Quanto ao pedido formulado na alínea a):
O n.º 1 do artigo 242.º do Código das Sociedades Comerciais estabelece os seguintes requisitos substantivos da exclusão de sócios: «Pode ser excluído por decisão judicial o sócio que, com o seu comportamento desleal ou gravemente perturbador do funcionamento da sociedade, lhe tenha causado ou possa vir a causar-lhe prejuízos relevantes.».
Como referem Alexandre Mota Pinto e outros[17], para a integração da norma não basta que o comportamento do sócio seja desleal ou gravemente perturbador do funcionamento da sociedade, sendo ainda imprescindível que tenha causado ou possa vir a causar à sociedade prejuízos relevantes, remetendo para os seguintes exemplos: aproveitamento em benefício próprio de negócios da sociedade, frequente propositura de ações chicaneiras contra a sociedade, difusão de opiniões difamatórias sobre a sociedade, apropriação ilícita de bens sociais, utilização em proveito próprio do património da sociedade, revelação de segredos da organização empresarial da sociedade, atos de concorrência desleal contra a sociedade, provocação culposa de desavenças graves entre os sócios e assédio sexual a trabalhadores da sociedade.
Com referência a vasta bibliografia e jurisprudência, refere-se no acórdão da Relação de Lisboa, de 10.02.2009[18]:
«[…] Por sua vez, MENEZES CORDEIRO menciona, respigando-as da jurisprudência dos tribunais portugueses, estoutras situações justificativas da exclusão por “comportamento desleal ou gravemente perturbador ”: «- um sócio com conhecimentos importantes a respeito da empresa, coloca tais atributos ao serviço da concorrência e, ainda por cima, incita os funcionários da sociedade à deserção; - um sócio, pouco tempo depois da renúncia à gerência da sociedade, começa a vender os mesmos produtos num seu estabelecimento, a utilizar os catálogos e os preçários da sociedade e a conquistar-lhe clientes, com prejuízos para ela; - um sócio desenvolve uma actividade concorrencial com a da sociedade, procurando angariar mercado através da utilização de meios técnicos e do know how da própria sociedade».

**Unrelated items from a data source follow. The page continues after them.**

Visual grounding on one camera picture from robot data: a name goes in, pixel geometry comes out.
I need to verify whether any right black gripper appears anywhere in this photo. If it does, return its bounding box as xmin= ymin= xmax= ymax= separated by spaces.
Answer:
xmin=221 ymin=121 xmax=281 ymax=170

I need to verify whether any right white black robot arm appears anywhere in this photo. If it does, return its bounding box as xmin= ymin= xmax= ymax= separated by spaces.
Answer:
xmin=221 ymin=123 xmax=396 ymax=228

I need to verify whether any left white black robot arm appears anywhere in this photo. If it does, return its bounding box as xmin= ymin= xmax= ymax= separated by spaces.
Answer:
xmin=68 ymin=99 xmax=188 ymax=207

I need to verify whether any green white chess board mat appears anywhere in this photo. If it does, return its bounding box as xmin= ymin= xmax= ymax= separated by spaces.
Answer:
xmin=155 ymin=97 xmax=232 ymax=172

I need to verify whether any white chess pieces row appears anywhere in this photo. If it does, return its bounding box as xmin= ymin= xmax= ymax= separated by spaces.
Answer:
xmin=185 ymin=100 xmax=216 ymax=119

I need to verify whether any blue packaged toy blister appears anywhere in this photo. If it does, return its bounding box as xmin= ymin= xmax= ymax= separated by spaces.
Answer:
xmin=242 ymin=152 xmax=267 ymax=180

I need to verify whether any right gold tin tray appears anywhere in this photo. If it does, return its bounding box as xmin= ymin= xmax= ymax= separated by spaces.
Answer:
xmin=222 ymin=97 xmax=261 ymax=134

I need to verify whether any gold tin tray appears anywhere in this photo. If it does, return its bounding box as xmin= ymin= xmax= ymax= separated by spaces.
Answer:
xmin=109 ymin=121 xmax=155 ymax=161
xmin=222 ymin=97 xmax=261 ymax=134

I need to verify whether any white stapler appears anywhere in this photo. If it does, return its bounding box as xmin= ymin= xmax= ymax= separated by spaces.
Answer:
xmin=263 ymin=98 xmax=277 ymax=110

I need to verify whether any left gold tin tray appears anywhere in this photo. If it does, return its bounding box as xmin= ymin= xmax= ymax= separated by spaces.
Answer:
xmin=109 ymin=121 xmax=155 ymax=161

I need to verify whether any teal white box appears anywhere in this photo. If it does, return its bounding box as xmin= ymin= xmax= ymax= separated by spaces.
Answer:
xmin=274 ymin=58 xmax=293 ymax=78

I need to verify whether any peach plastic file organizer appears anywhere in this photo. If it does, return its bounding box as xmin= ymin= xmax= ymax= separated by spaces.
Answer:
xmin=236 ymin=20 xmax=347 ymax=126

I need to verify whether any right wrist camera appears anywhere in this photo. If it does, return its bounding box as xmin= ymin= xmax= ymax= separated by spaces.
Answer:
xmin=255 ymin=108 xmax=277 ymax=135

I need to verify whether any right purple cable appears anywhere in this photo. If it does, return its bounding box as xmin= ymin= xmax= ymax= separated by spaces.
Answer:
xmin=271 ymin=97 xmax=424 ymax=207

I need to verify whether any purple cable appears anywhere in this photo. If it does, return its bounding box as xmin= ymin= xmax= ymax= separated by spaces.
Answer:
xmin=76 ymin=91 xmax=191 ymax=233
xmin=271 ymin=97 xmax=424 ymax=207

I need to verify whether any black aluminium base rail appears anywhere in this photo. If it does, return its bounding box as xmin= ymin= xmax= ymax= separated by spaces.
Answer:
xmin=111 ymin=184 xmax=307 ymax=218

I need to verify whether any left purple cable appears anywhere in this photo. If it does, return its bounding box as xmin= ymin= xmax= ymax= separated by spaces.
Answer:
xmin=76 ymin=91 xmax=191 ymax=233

De notar que, «para legitimarem a exclusão judicial, é ainda necessário que estes (e outros) comportamentos tenham causado ou sejam susceptíveis de causar prejuízos relevantes à sociedade». […]
“Podemos, pois, dizer que subjaz à cláusula geral do nº 1 do art. 242º a ideia da exclusão permitida somente com “fundamento importante”, como ultima ratio (a exclusão é permitida quando se mostre necessária para que os restantes sócios prossigam normalmente a actividade social)”.
De notar que «o sócio-gerente que adopte comportamentos como os indicados há pouco (violando deveres não apenas enquanto gerente mas também enquanto sócio) fica igualmente sujeito a ser excluído da sociedade». “Todavia, se se conclui que o funcionamento normal da sociedade pode prosseguir com ele na sociedade mas fora da gerência, bastará que seja destituído desta com justa causa (cfr. o art. 257º [do CSC])”. […]».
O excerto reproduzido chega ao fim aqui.